Other Elections for Bonus Depreciation and ADS
The new 15-year recovery for QIP could adversely affect some taxpayers based on individual circumstances, including interactions with the limited window for the 5-year carryback of NOLs and the increased deductibility of interest expense under Section 163(j) under the CARES Act. Anticipating such circumstances, the Rev. Proc. also provides taxpayers increased flexibility to reevaluate and make or revoke depreciation elections they made or did not make in prior years, including elections under Sec. 168(k)(5), (7), (10), and (g)(7).
Similar to the amended return requirements for the QIP election, the amended return or the AAR filed to make one of these late elections or revocations must include the adjustment to taxable income as well as any collateral adjustments to taxable income or tax liability. Also, all late elections and revocations must be made on or before October 15, 2021.
Tax Planning Implications
The flexibility offered by Rev. Proc. 2020-25 provides numerous opportunities for taxpayers. Taxpayers that have made significant QIP expenditures since 2017, and are in a taxpaying position, should take advantage of the change to immediately convert tax liabilities into cash.

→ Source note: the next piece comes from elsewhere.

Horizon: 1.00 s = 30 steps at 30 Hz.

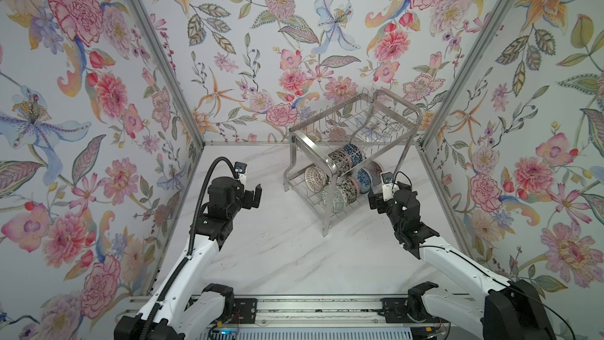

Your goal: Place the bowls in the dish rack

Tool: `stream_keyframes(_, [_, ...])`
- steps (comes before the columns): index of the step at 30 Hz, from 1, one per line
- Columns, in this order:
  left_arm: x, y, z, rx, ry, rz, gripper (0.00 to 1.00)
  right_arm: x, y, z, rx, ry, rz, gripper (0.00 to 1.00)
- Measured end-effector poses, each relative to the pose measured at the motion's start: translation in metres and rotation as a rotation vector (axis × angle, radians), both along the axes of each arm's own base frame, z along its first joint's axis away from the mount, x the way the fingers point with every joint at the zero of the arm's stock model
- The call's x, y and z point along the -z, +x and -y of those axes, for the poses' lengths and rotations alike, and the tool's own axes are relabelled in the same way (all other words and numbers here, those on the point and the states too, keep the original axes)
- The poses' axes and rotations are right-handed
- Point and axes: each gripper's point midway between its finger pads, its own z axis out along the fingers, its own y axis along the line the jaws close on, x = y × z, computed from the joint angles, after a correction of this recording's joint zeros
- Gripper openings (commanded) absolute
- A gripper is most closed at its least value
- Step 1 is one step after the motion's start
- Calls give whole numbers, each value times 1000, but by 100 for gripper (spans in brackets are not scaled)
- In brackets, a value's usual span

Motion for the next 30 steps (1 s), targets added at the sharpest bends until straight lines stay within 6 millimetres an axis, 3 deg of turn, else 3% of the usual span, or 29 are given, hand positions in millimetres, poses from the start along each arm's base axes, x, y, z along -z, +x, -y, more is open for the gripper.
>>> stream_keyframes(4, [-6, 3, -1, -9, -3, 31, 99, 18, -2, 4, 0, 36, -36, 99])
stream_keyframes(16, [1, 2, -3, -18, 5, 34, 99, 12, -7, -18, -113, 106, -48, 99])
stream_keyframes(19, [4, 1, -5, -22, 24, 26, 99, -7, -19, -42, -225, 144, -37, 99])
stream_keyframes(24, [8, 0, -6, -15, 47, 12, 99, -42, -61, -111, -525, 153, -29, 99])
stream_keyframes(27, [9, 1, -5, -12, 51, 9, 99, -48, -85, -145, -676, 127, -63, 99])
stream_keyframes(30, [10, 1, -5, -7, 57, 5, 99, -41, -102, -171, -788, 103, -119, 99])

Specifically, C Corporations should evaluate their tax positions to see if claiming bonus depreciation on QIP could create or increase a net operating loss (NOL) in years from 2018-2020 that can now be carried back up to five years under the CARES Act to years in which the top corporate tax rate was 35%. The CARES Act also allows NOLs generated during those years to offset 100% of taxable income in that same period, potentially making this election even more favorable for C Corporations. Finally, taxpayers should reevaluate their previous depreciation elections to see if the 20/20 hindsight afforded by the Rev. Proc. provides an immediate path to more cash in the door which is what the CARES Act is all about.